Sam is a curious case who had caught our attention weeks ago when Aaliyah watched her pressure sores being dressed by the nurses whilst I’d been doing therapy on Women’s Ward. Since then, as I’ve previously written, I’ve been doing her therapy and been fighting to get her on the Long Trolley and that project had been a success. But our interest continued to crescendo as more questions began to be asked: why did she have so many surgical scars that made her hips look like a worn blanket? Why does she have a pressure sore that must be years old and yet looks fresh as if it arrived overnight? Why is she paraplegic when there’s no obvious trauma signs on her back? She was a bright, happy girl who seemed to have no idea about her history and after a phone call with my Mum who said we should pick it up as a case study, Aaliyah and I set about digging up every file and folder we could get our hands on that were labelled with her name…
We began with the physio notes. I mean, why not? They were the closest on hand and after dealing with them for the past 8 weeks, I felt I had the best chance to try and unpick any hidden information amongst the copy and paste SOAP notes they kept. At first glance it appears like any of the others: name, age (to be queried multiple times), contact number (not usually there, but we were lucky – not that it was relevant to our investigation), ID, diagnosis. There follows in each box the same complaints, exercises, analysis and plan every single day from her admission (?) to the present day. However, we also then took note of the days she had fever, was sick (no other info given) or absent due to operation – we further noted that therapy was missed.

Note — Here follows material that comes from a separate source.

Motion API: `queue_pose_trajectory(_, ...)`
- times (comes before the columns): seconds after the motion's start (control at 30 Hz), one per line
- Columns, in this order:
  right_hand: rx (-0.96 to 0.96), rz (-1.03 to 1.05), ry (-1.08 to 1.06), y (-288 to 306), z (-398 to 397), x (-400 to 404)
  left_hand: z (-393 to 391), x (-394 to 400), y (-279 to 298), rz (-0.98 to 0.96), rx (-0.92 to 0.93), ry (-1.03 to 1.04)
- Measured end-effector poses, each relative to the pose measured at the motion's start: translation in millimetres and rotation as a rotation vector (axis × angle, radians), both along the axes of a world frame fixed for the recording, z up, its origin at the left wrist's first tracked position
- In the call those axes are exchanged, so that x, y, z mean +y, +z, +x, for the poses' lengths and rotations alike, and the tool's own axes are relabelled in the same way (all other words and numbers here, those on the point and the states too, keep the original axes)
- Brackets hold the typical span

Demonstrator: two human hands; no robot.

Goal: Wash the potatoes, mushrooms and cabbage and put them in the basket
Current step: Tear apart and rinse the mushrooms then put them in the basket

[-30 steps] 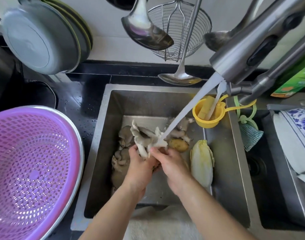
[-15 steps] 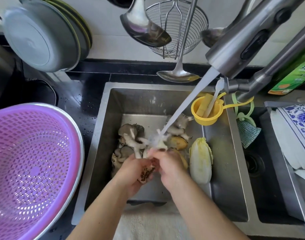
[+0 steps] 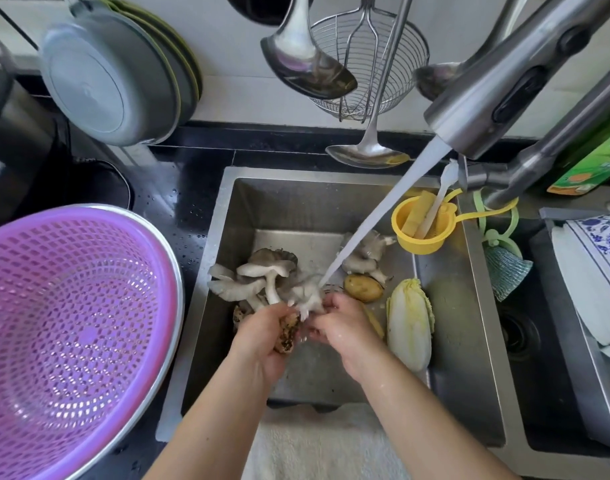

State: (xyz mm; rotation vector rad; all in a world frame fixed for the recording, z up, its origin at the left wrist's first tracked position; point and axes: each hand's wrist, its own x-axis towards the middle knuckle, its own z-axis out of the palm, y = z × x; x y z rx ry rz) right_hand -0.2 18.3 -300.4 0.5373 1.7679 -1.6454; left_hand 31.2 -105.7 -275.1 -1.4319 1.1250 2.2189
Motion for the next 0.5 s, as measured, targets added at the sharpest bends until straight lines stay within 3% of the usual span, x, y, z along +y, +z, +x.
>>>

Next, we headed down to the Nursing Station and easily pulled out the necessary files and began sorting and sifting through the most complicated paper trail I’d come across so far.
We had Doctor’s notes that began before her admission that told a very interesting story telling about referrals, advice given, attempted and possible analysis, medication given, possible diagnoses… To say it was endless would actually be better than not as it came up short to the present day pretty quickly and hadn’t provided much clarity to her condition.
Next, was an MDT Assessment booklet filled out the day she arrived – by this point the admission date was fairly consistent so we accepted it as true – which was lacking some information not as much as most but although it added more pieces to the puzzle, I felt like we now held more threads in a tangle of string. We added further things to our problem list and ?Diagnosis and possible operations or date of injury. Then we realised what we really needed as none of the notes were making sense and if they were, they probably contradicted with something else that appeared to be decisive and finalised. So, what was next? We moved onto the patient.
As we walked in, Aaliyah said ‘Right, we’re here to investigate a patient, not a friend.’ It sounded harsh but she only meant we couldn’t get distracted and had to stay on topic. Unfortunately we felt we had to disregard the information she gave as it didn’t correlate with anything else that we’d seen so far, she didn’t even know her own birthday, but we did hit a jackpot when she said she kept her X-Rays, MRIs and CT Scans just under her bed. Bingo, I thought.
The feeling didn’t last long as it wasn’t exactly our area of expertise being students and not hardwired to understand the findings, even my Mum – who is a GP – later said she only looked at summaries of the scans which we didn’t even have. We did, however, find a date that looked promisingly like a date of birth which had a surprising figure. After that, everything was queried. We went back to the day she had the surgery which supposedly caused the paralysis even though she’d suffered from a ‘burning sensation’ months prior to this and had only been given some meds though there’s no record of a Doctor’s admission. There were reports from urine samples, blood analysis, wound swabs, ABGs, everything under the sun from all over Bangladesh, I could only hope that she also hadn’t had to do the travelling between Chittagong, Cox’s Bazar and Dhaka.
By the end I had dates scrawled all over 3 sides of A4, chasing this little girl on her wild journey where she collected scars and lost her way only to end up at the CRP. We have yet to put it all into a comprehensive timeline and list but we’re currently working on a hypothesis of TB even though we’d found a negative test using a possible method not 100% accurate. The diagnoses we’d pulled together – scattered across flimsy bits of paper and sticky, coffee stained reports – include: Perthes disease of the left hip (incorrectly spelled several times), secondary OA following the disease, a right hip dislocation (it’s where and when still unknown), cellulitis of the left dorsum on the foot around one of the 7 pressure sores she’d accumulated, transverse myelitis had briefly been mentioned but the final and almost decisive diagnosis (?) was Pott’s disease. And when we finally discover it’s symptoms and idiopathy, we may have a conclusion that little Sam has TB Spondylitis.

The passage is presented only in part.